Mais Poutine reste «méchant», bien que pendant toute la durée de son mandat, y compris la phase de changement de postes avec Medvedev, il n’ait déclenché aucune guerre illégale. Il est temps que les esprits «occidentaux» les plus simples réalisent et acceptent ces faits.
La description ci-dessus correspond à des faits prouvés et non pas, comme il est souvent affirmé, à du conspirationnisme. Ces faits historiques n’apparaissent que rarement dans les médias «occidentaux» ou sont présentés de manière erronée. Les grands médias occidentaux ne nous offrent guère plus qu’une «bouillie uniforme». La «Neue Zürcher Zeitung», par exemple, se caractérise par le fait que l’ensemble de ses informations, y compris les lettres de lecteurs publiées et les tribunes, est clairement déséquilibré dans son hostilité envers la Russie et son approbation des puissances occidentales… On est certes en droit de se demander pourquoi.
En Allemagne, l’«Atlantik-Brücke», une organisation de lobbying promouvant les relations entre la République fédérale d’Allemagne et les Etats-Unis (présidée par Friedrich Merz jusqu’au printemps 2019), joue un rôle majeur. Les rédacteurs en chef des plus importants médias publics allemands, journaux et chaînes de télévisions (ARD et ZDF), sont membres de cette organisation.
Comment cela va-t-il évoluer? En 2016, lors de la campagne électorale pour la présidence américaine, Donald Trump a fait de nombreuses promesses. Il a notamment mentionné deux objectifs importants de sa présidence (espérée): d’une part, l’amélioration des relations entre les Etats-Unis et la Russie et d’autre part, le retrait des Etats-Unis de leur rôle de gendarme mondial.
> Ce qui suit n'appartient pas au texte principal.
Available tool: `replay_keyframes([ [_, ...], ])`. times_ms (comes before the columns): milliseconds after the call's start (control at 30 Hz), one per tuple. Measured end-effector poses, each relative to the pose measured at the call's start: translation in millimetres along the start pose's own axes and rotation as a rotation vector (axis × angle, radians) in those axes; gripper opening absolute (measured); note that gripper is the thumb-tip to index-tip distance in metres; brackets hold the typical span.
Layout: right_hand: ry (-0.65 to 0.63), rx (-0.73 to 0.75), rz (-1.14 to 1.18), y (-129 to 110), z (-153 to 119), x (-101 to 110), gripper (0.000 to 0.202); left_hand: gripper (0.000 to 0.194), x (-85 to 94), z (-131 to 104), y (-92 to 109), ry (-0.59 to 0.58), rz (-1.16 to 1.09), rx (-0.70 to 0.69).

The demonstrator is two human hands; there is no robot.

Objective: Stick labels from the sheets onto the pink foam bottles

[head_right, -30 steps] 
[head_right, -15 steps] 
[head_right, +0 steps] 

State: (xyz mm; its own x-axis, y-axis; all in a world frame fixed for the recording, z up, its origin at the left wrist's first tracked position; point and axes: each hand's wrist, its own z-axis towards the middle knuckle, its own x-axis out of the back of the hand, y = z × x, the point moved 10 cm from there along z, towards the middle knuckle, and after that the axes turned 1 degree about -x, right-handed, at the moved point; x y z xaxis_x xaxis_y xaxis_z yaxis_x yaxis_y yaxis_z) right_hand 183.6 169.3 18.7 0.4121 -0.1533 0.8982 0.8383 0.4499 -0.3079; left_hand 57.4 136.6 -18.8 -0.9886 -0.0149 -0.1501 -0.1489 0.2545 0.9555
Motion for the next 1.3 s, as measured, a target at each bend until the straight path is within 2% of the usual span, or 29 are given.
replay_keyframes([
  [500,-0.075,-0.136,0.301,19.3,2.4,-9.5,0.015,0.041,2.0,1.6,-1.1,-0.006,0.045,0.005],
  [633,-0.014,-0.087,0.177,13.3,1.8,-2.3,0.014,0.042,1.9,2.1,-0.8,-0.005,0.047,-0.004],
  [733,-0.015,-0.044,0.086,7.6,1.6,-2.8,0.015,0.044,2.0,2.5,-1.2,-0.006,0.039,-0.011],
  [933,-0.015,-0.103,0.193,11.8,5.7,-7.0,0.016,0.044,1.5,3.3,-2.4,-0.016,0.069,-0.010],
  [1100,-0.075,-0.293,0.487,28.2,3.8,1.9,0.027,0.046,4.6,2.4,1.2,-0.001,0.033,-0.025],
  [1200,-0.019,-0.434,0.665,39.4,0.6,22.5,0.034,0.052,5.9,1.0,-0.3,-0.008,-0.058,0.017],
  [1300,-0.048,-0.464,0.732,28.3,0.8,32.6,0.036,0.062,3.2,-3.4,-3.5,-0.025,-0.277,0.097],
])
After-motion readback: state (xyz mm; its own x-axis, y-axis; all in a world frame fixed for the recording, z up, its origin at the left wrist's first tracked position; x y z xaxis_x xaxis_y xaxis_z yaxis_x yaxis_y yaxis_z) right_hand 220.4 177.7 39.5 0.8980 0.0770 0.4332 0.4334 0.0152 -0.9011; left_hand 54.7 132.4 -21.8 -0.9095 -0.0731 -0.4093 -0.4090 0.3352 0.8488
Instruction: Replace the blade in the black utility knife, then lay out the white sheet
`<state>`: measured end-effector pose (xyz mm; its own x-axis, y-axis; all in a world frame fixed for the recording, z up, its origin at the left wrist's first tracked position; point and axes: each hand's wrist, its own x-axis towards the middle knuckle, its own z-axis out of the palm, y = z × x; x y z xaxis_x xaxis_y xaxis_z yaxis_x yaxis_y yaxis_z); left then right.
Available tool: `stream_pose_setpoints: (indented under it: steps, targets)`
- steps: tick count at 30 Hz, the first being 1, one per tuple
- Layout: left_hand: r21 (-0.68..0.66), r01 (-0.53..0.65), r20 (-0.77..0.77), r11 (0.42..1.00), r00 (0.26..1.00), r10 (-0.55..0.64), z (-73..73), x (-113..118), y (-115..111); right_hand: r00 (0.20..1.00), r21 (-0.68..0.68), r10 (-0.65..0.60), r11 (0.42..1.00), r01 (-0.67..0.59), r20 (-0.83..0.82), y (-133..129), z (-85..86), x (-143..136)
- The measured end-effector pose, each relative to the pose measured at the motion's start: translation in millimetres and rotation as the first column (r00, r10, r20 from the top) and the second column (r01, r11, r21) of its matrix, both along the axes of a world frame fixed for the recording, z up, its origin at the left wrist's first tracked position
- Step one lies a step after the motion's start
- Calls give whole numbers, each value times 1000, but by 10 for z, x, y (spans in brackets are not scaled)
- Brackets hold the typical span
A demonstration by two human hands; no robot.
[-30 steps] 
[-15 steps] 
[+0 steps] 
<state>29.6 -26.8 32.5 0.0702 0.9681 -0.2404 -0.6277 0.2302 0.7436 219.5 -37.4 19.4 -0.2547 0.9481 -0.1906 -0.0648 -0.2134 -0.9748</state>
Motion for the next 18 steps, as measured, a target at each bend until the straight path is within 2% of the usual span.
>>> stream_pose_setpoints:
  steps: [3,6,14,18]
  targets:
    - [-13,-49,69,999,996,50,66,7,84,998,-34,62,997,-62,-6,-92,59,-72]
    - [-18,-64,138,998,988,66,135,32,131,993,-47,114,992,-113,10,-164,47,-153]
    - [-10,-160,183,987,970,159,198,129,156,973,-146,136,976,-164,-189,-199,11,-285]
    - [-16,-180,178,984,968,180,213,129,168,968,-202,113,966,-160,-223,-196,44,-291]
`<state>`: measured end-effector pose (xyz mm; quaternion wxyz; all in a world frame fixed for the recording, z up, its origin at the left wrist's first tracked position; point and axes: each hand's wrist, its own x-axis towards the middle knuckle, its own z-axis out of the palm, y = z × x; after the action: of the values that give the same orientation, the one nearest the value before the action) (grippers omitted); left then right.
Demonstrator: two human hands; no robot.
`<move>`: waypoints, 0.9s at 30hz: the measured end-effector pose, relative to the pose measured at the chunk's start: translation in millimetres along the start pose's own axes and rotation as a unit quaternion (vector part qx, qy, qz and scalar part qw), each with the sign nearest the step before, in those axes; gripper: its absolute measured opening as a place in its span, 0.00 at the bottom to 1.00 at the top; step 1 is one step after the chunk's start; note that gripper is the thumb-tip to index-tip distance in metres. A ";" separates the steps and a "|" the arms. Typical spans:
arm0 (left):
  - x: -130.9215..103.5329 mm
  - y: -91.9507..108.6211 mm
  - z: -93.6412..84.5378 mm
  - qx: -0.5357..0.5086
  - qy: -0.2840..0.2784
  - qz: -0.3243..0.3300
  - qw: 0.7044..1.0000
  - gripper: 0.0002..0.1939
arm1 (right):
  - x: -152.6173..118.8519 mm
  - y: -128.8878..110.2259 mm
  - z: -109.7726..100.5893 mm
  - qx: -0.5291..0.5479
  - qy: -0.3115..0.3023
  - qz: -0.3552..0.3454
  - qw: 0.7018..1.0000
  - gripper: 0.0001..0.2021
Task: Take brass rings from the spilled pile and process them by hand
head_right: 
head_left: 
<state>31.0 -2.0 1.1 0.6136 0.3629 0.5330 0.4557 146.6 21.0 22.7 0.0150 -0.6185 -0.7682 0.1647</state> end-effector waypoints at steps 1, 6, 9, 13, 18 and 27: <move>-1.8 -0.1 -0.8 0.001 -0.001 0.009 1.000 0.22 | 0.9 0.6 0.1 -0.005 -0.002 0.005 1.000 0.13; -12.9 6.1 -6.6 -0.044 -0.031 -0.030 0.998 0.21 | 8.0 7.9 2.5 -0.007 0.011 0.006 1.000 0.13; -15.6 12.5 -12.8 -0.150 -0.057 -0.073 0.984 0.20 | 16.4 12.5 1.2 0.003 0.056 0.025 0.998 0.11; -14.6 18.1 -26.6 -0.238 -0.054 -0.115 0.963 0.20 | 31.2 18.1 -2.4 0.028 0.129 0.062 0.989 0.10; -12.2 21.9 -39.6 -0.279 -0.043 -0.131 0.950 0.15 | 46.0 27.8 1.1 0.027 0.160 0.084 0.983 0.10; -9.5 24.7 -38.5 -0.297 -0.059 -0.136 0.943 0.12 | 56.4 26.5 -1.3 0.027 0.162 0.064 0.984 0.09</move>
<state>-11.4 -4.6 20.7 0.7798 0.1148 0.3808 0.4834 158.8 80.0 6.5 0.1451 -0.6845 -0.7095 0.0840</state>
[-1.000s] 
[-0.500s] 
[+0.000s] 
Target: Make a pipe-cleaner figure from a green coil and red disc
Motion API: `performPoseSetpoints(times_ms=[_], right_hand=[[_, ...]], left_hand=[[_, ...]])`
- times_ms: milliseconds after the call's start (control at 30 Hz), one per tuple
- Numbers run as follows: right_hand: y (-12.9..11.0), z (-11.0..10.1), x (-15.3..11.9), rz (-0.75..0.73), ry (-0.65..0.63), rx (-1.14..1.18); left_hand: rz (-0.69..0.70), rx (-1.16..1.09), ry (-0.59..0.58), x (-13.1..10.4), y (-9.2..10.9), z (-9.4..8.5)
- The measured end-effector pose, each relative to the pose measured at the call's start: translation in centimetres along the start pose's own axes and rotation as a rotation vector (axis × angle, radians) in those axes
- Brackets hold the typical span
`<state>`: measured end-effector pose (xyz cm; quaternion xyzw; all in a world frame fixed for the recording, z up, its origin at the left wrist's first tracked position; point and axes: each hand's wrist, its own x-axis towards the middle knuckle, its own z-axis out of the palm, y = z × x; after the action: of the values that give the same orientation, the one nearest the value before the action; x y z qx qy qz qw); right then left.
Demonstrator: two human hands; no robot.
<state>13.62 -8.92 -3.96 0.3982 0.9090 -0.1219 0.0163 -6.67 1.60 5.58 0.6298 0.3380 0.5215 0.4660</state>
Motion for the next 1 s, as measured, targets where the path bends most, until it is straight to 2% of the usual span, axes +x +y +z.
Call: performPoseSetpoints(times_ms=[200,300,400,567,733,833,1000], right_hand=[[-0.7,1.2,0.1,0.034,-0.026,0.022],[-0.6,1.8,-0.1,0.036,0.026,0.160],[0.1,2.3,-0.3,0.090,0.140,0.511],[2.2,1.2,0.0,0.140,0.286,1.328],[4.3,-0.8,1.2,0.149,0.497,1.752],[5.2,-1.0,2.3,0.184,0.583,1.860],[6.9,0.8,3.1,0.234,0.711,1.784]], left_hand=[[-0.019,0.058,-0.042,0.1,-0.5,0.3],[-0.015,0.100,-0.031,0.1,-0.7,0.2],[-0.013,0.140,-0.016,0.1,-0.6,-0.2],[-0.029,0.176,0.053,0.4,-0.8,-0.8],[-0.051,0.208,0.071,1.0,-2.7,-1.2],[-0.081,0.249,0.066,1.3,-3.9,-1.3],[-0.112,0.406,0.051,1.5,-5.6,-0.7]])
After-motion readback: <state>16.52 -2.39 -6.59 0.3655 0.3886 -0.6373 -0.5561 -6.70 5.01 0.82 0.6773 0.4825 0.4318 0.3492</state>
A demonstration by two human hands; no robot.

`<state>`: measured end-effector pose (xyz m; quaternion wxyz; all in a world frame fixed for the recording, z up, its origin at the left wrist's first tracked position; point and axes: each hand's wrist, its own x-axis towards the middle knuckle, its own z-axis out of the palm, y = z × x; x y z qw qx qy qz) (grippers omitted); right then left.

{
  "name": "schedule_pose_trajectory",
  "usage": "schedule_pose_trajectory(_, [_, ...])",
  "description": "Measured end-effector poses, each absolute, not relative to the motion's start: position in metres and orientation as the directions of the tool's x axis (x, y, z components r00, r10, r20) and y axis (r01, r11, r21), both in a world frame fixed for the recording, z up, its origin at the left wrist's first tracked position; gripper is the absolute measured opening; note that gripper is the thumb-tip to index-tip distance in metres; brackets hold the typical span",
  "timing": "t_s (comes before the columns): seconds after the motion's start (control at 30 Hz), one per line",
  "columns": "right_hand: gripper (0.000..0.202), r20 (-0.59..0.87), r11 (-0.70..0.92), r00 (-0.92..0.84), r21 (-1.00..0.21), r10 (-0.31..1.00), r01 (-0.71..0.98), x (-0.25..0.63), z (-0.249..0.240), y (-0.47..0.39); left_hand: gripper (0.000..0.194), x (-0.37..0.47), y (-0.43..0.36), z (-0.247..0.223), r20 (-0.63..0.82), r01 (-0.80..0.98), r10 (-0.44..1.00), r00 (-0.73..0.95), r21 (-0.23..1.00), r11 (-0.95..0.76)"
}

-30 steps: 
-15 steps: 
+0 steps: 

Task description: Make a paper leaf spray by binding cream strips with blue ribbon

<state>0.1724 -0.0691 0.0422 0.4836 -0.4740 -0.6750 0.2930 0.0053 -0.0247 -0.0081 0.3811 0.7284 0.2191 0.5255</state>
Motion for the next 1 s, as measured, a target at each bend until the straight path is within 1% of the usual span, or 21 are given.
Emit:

Malheureusement, il s’est entre-temps avéré qu’un contre-pouvoir massif s’opposait à ces objectifs.
Pour tout observateur externe, il apparaît clairement que ce contre-pouvoir se compose des dits néo-conservateurs et de «l’Etat profond», complétés par d’autres opposants politiques à Trump. Cependant, la nomination de Mike Pompeo (ancien chef de la CIA) au poste de secrétaire d’Etat [ministre des Affaires étrangères, ndt.] et de John Bolton au poste de conseiller à la sécurité nationale reste assez incompréhensible, car tous les deux sapent les plans du président Trump par tous les moyens au vu et au su du public.
Erwin Mächler: Ancien colonel d’Etat-major, docteur en science administrative, ancien membre de la direction du groupe Holcim, 9445 Rebstein SG
Première parution dans l’Allgemeine Schweizerische Militärzeitschrift (ASMZ) 6/2019.